~

7/8

I’m currently extremely clocked out on the last Friday afternoon before break. I still have an exam and a few research meetings/presentations next week, but I’m quite brainfogged right now so I decided it was a good moment to vomit out what’s been on my mind recently. Consider this post a compilation of “scattered thoughts that I wanted to write more about but never got around to” disguised as an end of semester reflection.

Research

This semester, most of my time was spent working on two research projects: one in empirical interpretability of language models and one in pure applied math. They have completely different characters and demand unique attention and I’m not too sure which one I enjoy better. However, I’ve been noticing one theme that keeps coming up in both projects that also came up in my internship this summer - communication clarity.

In research, where progress seems to be extremely nonlinear and not monotonic, being able to clearly communicate one’s progress and ongoing ideas seems to be of utmost importance. Skills like being able to distill lack of progress down into key sticking points and developing a knack for classifying which details to share and temporarily ignore are invaluable. From experience, realizing when to keep a half-baked thought unsaid versus sharing it can be the difference between a big insight or the discussion devolving into a mess.

Visualizations

"A picture says a thousand words" - probably an experienced researcher
I never truly understood this saying until attempting to explain my mental image of a figure I forgot to save and accidentally overwrote in my Jupyter notebook.
My applied math advisor, Govind Menon, is a dynamicist. He always says to me that dynamicists live and die (overdramatized for effect) by the pictures. He pushes me to always think about the visual intuition of important definitions and theorems. "I don't need to remember theorem statements," he says. "I just remember the picture."

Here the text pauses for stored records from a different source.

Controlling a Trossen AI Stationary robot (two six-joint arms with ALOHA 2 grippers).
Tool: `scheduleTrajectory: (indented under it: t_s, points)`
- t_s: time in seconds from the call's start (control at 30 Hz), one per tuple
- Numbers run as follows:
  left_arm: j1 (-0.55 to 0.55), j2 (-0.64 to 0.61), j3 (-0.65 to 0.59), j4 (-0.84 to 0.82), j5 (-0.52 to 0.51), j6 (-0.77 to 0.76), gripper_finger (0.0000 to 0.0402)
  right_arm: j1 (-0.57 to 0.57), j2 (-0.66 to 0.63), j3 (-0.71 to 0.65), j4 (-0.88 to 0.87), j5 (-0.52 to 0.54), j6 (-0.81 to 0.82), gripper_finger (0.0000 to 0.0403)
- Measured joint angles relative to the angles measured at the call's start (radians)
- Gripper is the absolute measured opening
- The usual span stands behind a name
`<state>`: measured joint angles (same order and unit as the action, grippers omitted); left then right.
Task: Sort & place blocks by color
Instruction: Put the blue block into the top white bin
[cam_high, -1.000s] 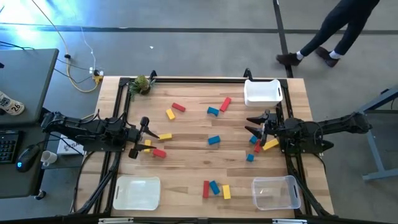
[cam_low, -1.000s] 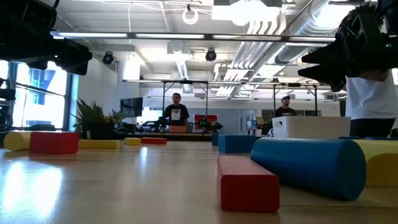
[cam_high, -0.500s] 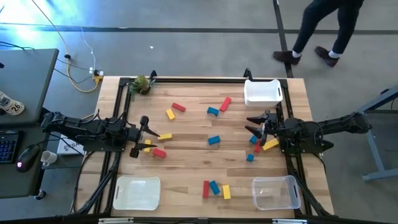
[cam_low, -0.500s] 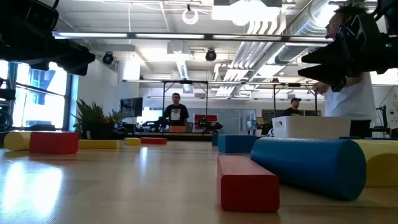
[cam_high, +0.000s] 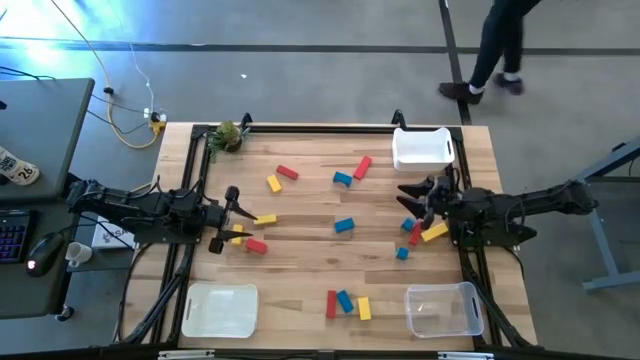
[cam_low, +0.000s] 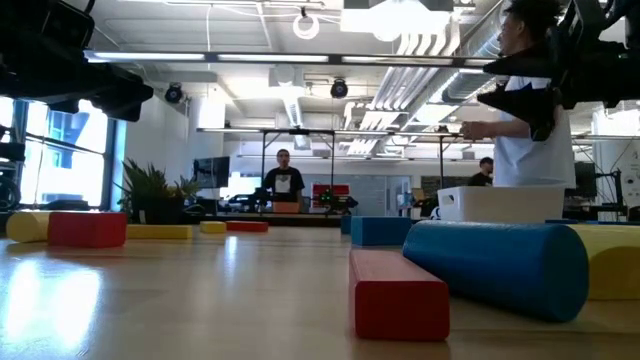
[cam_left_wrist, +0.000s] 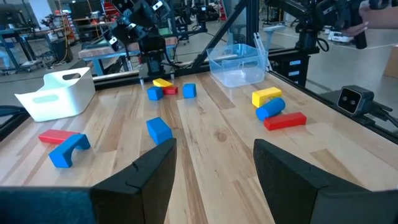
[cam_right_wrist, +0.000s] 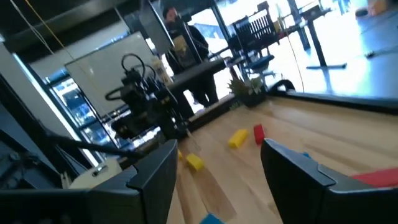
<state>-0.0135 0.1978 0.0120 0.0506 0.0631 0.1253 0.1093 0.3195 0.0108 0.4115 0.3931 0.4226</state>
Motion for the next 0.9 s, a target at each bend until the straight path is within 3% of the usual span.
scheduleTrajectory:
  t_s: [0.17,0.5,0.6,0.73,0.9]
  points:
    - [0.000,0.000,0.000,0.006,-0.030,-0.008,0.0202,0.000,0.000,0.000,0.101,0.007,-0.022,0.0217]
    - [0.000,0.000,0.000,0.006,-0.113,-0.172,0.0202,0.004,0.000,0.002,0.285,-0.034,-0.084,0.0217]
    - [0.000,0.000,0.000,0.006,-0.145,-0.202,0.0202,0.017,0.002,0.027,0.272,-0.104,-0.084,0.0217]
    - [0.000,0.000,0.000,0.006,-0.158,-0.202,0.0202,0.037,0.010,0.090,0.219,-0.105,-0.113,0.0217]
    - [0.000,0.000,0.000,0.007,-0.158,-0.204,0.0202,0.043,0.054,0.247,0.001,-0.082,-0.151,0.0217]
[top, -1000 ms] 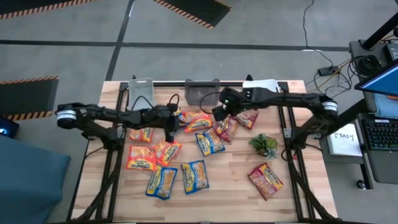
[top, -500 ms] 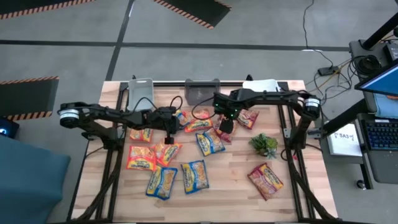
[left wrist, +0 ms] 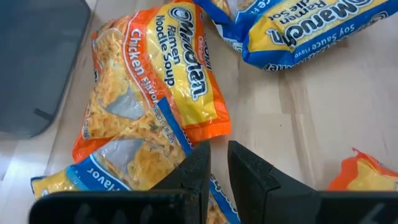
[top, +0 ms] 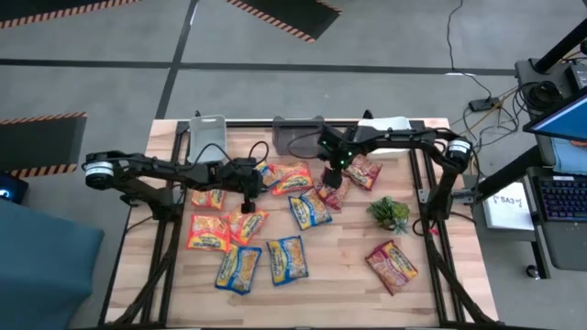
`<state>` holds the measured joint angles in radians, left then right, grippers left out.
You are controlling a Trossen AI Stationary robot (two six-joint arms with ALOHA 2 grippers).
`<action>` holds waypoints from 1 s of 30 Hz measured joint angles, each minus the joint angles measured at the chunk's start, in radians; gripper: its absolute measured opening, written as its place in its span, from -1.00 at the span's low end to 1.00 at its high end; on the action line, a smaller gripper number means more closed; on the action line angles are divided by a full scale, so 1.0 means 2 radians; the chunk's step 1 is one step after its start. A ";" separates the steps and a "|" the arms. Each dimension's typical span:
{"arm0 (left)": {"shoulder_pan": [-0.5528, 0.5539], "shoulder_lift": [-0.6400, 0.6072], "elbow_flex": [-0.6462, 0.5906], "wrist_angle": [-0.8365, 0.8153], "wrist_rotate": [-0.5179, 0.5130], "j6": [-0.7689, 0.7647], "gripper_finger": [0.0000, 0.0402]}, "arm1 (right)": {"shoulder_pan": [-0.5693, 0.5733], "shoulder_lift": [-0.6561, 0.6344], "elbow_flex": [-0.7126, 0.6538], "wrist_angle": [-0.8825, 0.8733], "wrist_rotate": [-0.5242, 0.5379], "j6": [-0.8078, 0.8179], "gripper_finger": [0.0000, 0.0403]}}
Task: Sort Maruchan noodles
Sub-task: Put the red noodle pack into the black bin
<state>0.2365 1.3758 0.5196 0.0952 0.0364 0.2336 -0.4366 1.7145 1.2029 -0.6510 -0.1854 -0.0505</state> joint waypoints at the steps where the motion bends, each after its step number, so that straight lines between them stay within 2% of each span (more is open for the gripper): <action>1: 0.000 0.000 0.000 -0.001 0.000 -0.003 -0.81 | 0.000 0.000 -0.007 0.011 -0.007 0.002 0.10; 5: 0.000 0.000 -0.002 0.000 0.000 -0.007 -0.81 | 0.003 0.000 -0.036 0.050 -0.013 0.012 0.07; 9: 0.000 0.000 -0.002 0.003 0.000 -0.008 -0.81 | 0.004 0.000 -0.060 0.091 -0.013 0.021 -0.07; 12: 0.000 0.000 -0.002 0.011 0.000 -0.008 -0.81 | 0.004 0.000 -0.067 0.106 -0.013 0.025 -0.29; 17: 0.000 -0.011 0.001 0.021 -0.010 -0.008 -0.81 | 0.004 -0.001 -0.064 0.105 -0.012 0.028 -0.84; 18: 0.000 -0.018 0.003 0.022 -0.019 -0.008 -0.81 | 0.004 -0.002 -0.062 0.103 -0.012 0.029 -0.89; 23: 0.000 -0.089 0.004 0.013 -0.062 0.001 -0.81 | 0.005 -0.014 -0.047 0.081 -0.013 0.036 -0.95; 30: 0.000 -0.222 0.004 0.003 -0.087 0.047 -0.81 | 0.017 -0.057 -0.012 0.059 -0.012 0.054 -0.96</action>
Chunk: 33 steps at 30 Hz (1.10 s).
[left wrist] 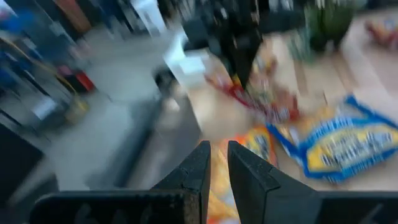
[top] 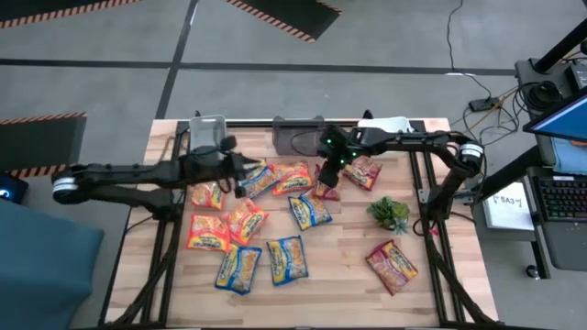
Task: Sort Maruchan noodles
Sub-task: Put the red noodle pack into the black bin
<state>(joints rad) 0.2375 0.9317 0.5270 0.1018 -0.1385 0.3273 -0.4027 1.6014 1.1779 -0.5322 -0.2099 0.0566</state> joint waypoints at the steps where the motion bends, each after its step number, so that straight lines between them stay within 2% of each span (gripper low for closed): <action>1: 0.000 -0.017 0.000 0.002 -0.004 0.002 -0.81 | 0.002 -0.006 0.007 0.000 0.001 0.002 -0.96; 9: 0.000 -0.116 -0.023 -0.005 -0.010 -0.029 -0.81 | 0.027 -0.021 0.070 0.006 0.028 0.031 -0.96; 18: 0.000 -0.165 -0.029 -0.043 -0.009 -0.053 -0.81 | 0.042 -0.003 0.158 0.044 0.178 -0.003 -0.96; 22: 0.000 -0.170 -0.029 -0.044 -0.008 -0.052 -0.81 | 0.035 0.007 0.187 0.049 0.196 -0.009 -0.96; 27: 0.000 -0.169 -0.029 -0.062 -0.005 -0.040 -0.81 | 0.028 0.010 0.191 0.017 0.194 0.090 -0.96; 30: 0.000 -0.157 -0.029 -0.070 -0.004 -0.037 -0.81 | 0.025 0.010 0.190 -0.035 0.192 0.167 -0.95; 33: 0.000 -0.136 -0.029 -0.070 -0.004 -0.037 -0.81 | 0.025 0.010 0.188 -0.095 0.191 0.207 -0.89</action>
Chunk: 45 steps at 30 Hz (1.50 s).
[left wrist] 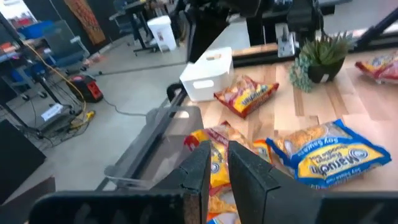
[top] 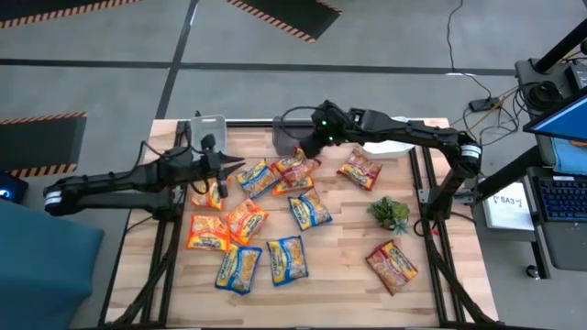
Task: Sort Maruchan noodles
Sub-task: Put the red noodle pack into the black bin
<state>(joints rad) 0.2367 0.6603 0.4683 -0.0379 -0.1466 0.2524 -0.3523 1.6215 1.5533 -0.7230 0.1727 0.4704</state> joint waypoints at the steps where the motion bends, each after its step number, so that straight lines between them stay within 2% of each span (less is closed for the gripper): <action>1: 0.000 0.010 0.000 0.000 0.000 0.000 -0.81 | 0.000 0.000 -0.005 -0.014 -0.003 0.017 -0.85; 6: 0.000 0.074 0.000 0.036 0.000 0.001 -0.81 | -0.007 0.002 -0.052 -0.022 -0.058 0.060 -0.56; 11: 0.001 0.159 0.000 0.095 0.001 0.007 -0.81 | -0.033 0.010 -0.103 -0.009 -0.088 0.070 -0.18; 16: 0.001 0.250 0.000 0.175 0.001 0.013 -0.81 | -0.052 0.010 -0.158 0.069 -0.137 0.070 0.16; 22: 0.002 0.352 0.000 0.272 0.001 0.014 -0.81 | -0.059 0.010 -0.204 0.171 -0.142 0.067 0.42; 26: 0.006 0.407 0.000 0.326 0.000 0.013 -0.81 | -0.059 0.009 -0.229 0.224 -0.143 0.057 0.50; 32: 0.018 0.467 0.001 0.377 0.000 0.012 -0.81 | -0.059 0.009 -0.263 0.306 -0.143 0.054 0.49; 36: 0.025 0.500 0.017 0.379 0.000 0.010 -0.81 | -0.059 0.010 -0.281 0.345 -0.142 0.056 0.48; 41: 0.026 0.541 0.039 0.380 -0.001 0.009 -0.81 | -0.051 0.043 -0.289 0.386 -0.139 0.059 0.48; 45: 0.029 0.558 0.045 0.380 -0.001 0.014 -0.81 | -0.044 0.074 -0.289 0.444 -0.165 0.058 0.48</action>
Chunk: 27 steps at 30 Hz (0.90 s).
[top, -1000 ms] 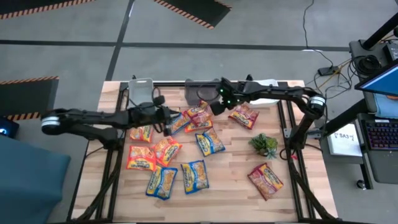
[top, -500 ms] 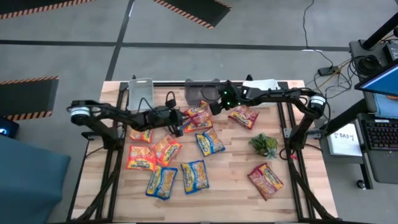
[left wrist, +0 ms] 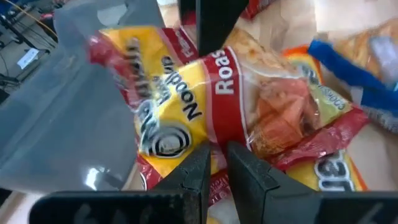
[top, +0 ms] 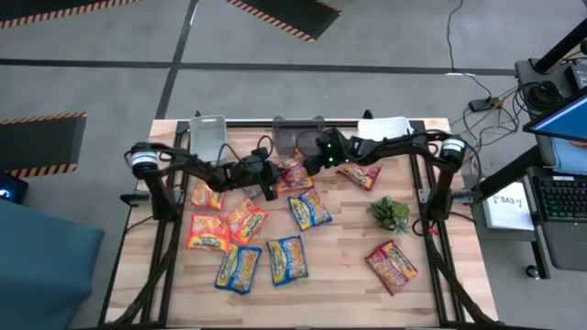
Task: Sort Maruchan noodles
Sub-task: Put the red noodle pack into the black bin
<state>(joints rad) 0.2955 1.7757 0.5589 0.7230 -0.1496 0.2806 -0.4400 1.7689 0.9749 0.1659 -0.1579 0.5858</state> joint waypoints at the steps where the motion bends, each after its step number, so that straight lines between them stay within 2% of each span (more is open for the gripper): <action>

One big component, maybe the most important component, of clear communication and presentation seems to be visualizations. Figure 1s, as they’re called. Consistent feedback I’ve received after presenting work (at standups at my summer internship, lab meetings, etc.) is that I should include more/rely more heavily on diagrams and figures.

I think the ML community does a good job with visualizations and figure 1s. Here’s an arbitrary one from a recent cool paper I read that introduced a new training framework for transformers to “do” chain of thought in their internal hidden space:

nice_figure

The figure is simple and not flashy but clearly outlines the key difference between their training method and standard chain of thought. Good pretty picture.

Maybe beneath this section lies a hidden argument for why multimodal learning should be the new data efficiency paradigm. Maybe there also lies an argument for why more UIs like Neuronpedia are needed for interpretability research. Regardless, good visualizations are one of my main improvement goals for my ongoing projects.

Other research notes

I might be a beta, but lowkey sometimes being told exactly what to do and it just working is nice - being a code monkey is sometimes nice. I wonder if that’s what research will be like in the future when AIs develop taste and intuition.

However, unfortunately, it is also true that the thrill of discovery, good ideas, and understanding seem to be necessarily preceded with painful exploration and uncertainty.

Rant-y Comment on the Humanities

One goal I had this semester was to try attending more humanities-oriented talks in search of new perspectives, especially on societal issues surrounding AI and philosophy. Unfortunately, I’ve left somewhat perplexed and not sure what to think.

Simply put, everything feels big. Big words, big ideas, big talk. “Discussions” play like a contest of ego shrouded in obscurity - whoever can abuse the most terminology or quote the most famous authors to sound the smartest and minimize the log likelihood on their sentence wins. From an outsider perspective, conversations sometimes are like I’m watching a live action of “The Emperor has no Clothes”: despite the flourish-y vocabulary, I somehow get the impression that very little content or understanding is being communicated and shared.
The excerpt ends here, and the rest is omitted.